The same things happens with creative endeavours, too. Sometimes you will have an abundance of ideas and endless energy to make them come alive as a poem, sculpture, song, or any other number of things. Enjoy these times when they occur and make the most use out of them you can. In other seasons, your mind and muse may need to lay fallow for a short or long period of time before they’re ready to start creating again.

Feeding a Muse

The most important thing you can do for your muse is to feed it a varied diet. Just like a parent wouldn’t allow their child to eat nothing but candy and a pet owner wouldn’t feed Fido fistfuls treats for every meal of the day, your muse needs to be looked after in a similar way.

I can’t tell you what your muse will find useful, but I’d highly recommend giving it as many different types of stimuli  as you possibly can even if some of them might not be what you’d generally be drawn to in your free time. No, these experiences do not have to be expensive or involve travelling far away from home.

In fact, the vast majority of the things I do to feed my muse are free, and the rest often only require a few dollars for a subway fare if I remember to pack a lunch that day!

For example, you could:

  • Visit a local museum on a free or half-price day
  • Go for a walk in the woods or at the park
  • Borrow books from the library
  • Join a community group
  • Explore a new hobby or interest
  • Watch a local baseball game
  • Strike up a conversation with a friendly stranger
  • Go people-watching at a parade, festival, or other event
  • Browse in a store you’ve never visited before
  • Take a day trip to a nearby city, national park, or other imagination-ticking destination

The possibilities are endless. What matters is that you’re exposing yourself to things you might not normally spend any time thinking about during your regular routines.

Inspiration can come from anywhere. Our job is to give our muses a chance to come up with ideas based on the interesting things you’ve done or learned lately and let them do the rest.

Taking Notes and Photographs

I used to carry around a trusty little notebook and write down all sorts of slices of life in it for future inspiration. Sometimes it was a memorable quote from a book and on other days it might have been a funny throwaway comment a stranger made on the bus.

I’ve since switched to taking notes on my smart phone, but the same basic principal remains. If I see something that piques the interest of my muse when I’m out and about, I’ll pause to take a photo or jot down a quick note of it before moving on with my day.

It’s easy to forget these little moments. By recording them for the future, you’ll have a long list of potential subjects to explore when you’re finally ready to write the outline of that book or start sketching.

Balancing Creative Productivity with Consuming Other People’s Work

I’ve found that spending too much or too little time consuming other people’s work has a negative effect on what I’m able to create as a writer.

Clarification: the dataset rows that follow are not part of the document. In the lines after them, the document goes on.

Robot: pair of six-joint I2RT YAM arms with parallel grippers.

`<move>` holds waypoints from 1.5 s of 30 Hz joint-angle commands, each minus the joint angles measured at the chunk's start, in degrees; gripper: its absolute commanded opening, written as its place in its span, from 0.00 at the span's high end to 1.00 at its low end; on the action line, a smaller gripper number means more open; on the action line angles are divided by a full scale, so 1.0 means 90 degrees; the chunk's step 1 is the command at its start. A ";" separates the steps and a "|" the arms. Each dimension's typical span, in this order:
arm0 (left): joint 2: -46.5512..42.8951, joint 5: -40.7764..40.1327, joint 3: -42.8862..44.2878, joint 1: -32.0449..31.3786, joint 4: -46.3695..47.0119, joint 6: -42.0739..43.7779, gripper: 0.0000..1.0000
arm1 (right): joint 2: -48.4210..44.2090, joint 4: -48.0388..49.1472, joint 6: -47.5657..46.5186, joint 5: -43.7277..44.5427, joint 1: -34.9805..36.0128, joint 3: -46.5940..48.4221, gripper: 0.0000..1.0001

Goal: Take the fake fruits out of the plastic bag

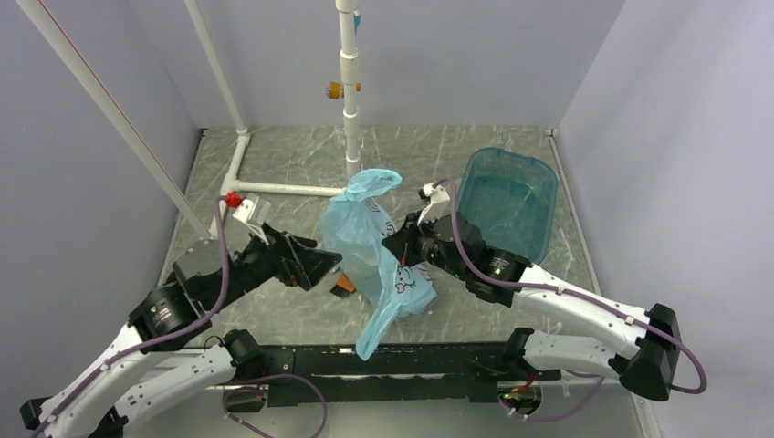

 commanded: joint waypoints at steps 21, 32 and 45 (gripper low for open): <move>0.2317 -0.0488 -0.0322 0.0016 0.1246 -0.1374 0.63 | -0.0312 0.1464 0.0637 -0.1442 0.0043 -0.0758 0.93; 0.2477 -0.0493 -0.0360 0.0020 0.1396 -0.1151 1.00 | -0.0227 0.1293 0.0509 -0.1318 0.0044 -0.0659 0.75; 0.1608 0.0071 -0.1108 0.0020 0.1308 -0.1074 1.00 | 0.0032 0.1081 0.0367 -0.0834 0.0081 -0.0598 0.52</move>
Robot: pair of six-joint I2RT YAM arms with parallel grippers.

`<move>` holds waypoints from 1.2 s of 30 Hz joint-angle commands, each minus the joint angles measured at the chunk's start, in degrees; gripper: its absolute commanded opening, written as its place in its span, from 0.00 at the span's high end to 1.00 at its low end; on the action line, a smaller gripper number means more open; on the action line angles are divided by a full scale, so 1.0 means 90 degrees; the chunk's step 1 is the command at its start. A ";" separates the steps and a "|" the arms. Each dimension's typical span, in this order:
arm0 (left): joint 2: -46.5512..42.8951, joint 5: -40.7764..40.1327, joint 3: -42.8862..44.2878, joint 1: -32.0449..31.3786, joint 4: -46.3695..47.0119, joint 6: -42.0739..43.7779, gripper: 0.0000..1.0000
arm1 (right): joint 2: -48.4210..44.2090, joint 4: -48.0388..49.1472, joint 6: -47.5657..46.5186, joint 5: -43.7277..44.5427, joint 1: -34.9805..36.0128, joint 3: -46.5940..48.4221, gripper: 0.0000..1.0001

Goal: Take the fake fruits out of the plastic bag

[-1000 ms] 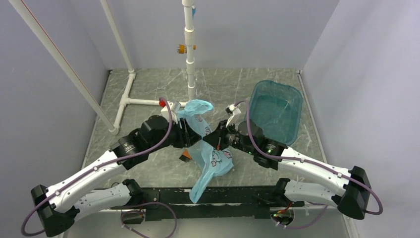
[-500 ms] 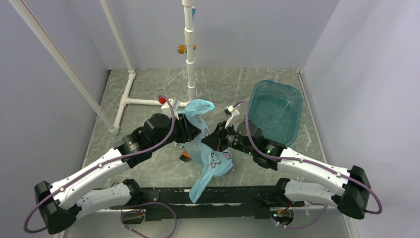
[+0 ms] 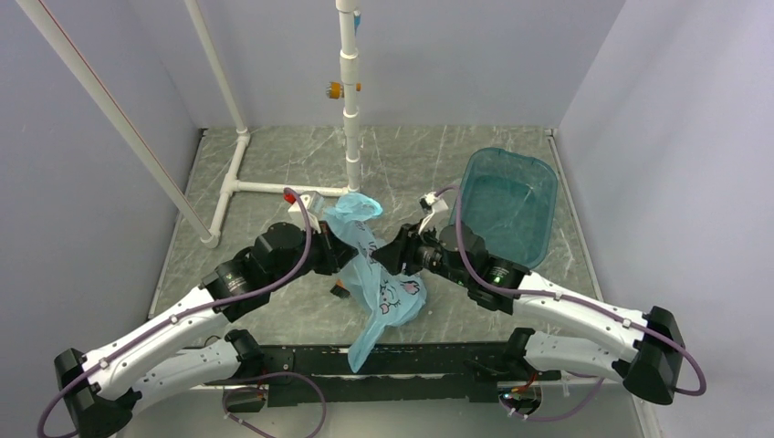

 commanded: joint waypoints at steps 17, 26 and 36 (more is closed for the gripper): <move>-0.0736 0.0024 0.0093 0.0013 -0.1383 0.0168 1.00 | -0.0066 -0.0600 -0.0364 0.1708 0.0431 0.0258 0.42; -0.1323 0.0348 -0.0323 0.0020 -0.1176 -0.0054 1.00 | 0.0695 0.0107 -0.0555 0.0611 0.0544 0.0509 0.11; -0.1251 0.0337 -0.0210 0.0019 -0.1400 0.0019 1.00 | 0.1040 -0.0265 -0.0534 0.1481 0.1062 0.0836 0.02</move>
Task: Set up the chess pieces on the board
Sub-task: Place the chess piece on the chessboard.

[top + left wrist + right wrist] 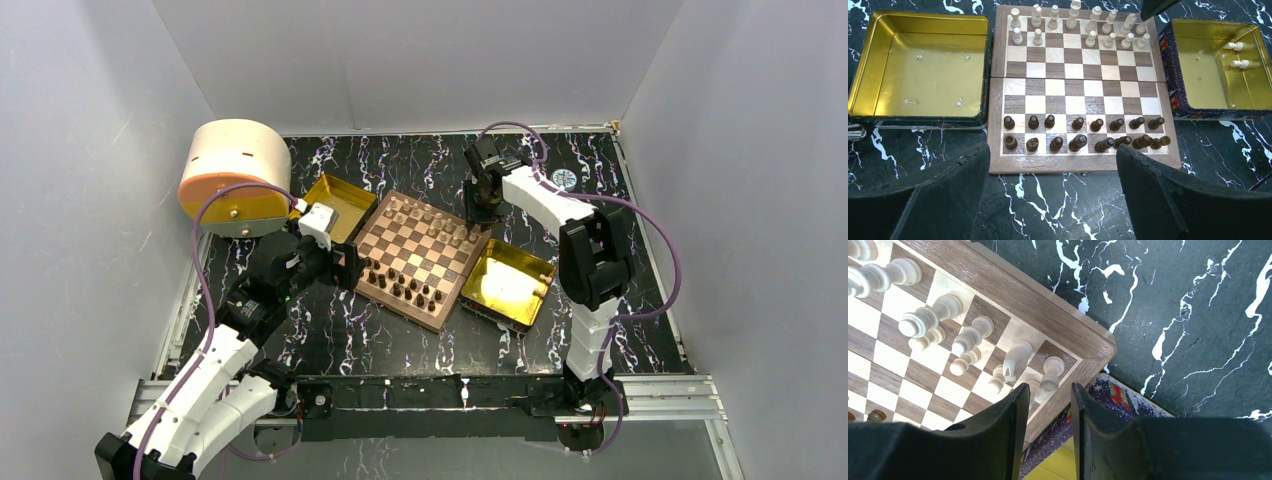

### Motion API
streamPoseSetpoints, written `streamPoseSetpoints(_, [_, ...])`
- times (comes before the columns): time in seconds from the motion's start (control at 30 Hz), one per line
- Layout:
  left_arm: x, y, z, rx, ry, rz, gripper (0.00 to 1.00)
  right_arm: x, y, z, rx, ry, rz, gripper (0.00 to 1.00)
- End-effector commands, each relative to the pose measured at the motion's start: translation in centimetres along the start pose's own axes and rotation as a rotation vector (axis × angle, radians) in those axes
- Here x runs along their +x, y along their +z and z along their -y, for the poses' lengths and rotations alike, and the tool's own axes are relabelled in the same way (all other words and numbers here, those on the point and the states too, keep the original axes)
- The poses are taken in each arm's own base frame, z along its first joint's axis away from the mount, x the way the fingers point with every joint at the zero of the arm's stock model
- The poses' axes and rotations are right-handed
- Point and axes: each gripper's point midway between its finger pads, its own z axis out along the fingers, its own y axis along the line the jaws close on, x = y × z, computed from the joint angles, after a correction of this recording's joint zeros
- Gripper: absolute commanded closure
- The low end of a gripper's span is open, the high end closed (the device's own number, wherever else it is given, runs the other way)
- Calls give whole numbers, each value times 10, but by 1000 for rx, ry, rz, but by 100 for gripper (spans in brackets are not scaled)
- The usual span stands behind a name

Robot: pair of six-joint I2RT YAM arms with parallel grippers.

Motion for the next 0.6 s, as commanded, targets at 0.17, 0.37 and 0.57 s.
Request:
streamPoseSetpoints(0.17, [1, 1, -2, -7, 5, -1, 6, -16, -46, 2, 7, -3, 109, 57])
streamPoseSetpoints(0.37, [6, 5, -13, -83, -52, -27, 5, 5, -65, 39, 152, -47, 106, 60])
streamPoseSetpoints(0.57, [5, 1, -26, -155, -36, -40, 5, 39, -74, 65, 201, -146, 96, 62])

As Thomas Merton once said, “no man is an island.” Humans are a social species, and this is especially true for us creative folks. The things that your muse comes up with often inspires my own if I strike an appropriate balance between creating and consuming!

Keeping it Useful

The important thing is to keep your consumption useful and to balance it with things that refill your creative tank.

For me this means spending as little time as I can on stuff that I find distracting like celebrity gossip or fear-mongering news stories. (Your mileage may vary on those topics). It also occassionally involves muting my phone and going off into nature for some quiet time.

Obviously, you’re not going to find too many caves or sprawling forests in downtown Toronto, but we still have plenty of quiet green spaces that are great for clearing one’s mind if you know where to look.

I love sitting on park benches and listening to the birds sing in the trees above me. There’s nothing as invigorating as having those experiences without translating them into words until long after I’ve come home again, if even then.

What do you all do to feed and care for your muses?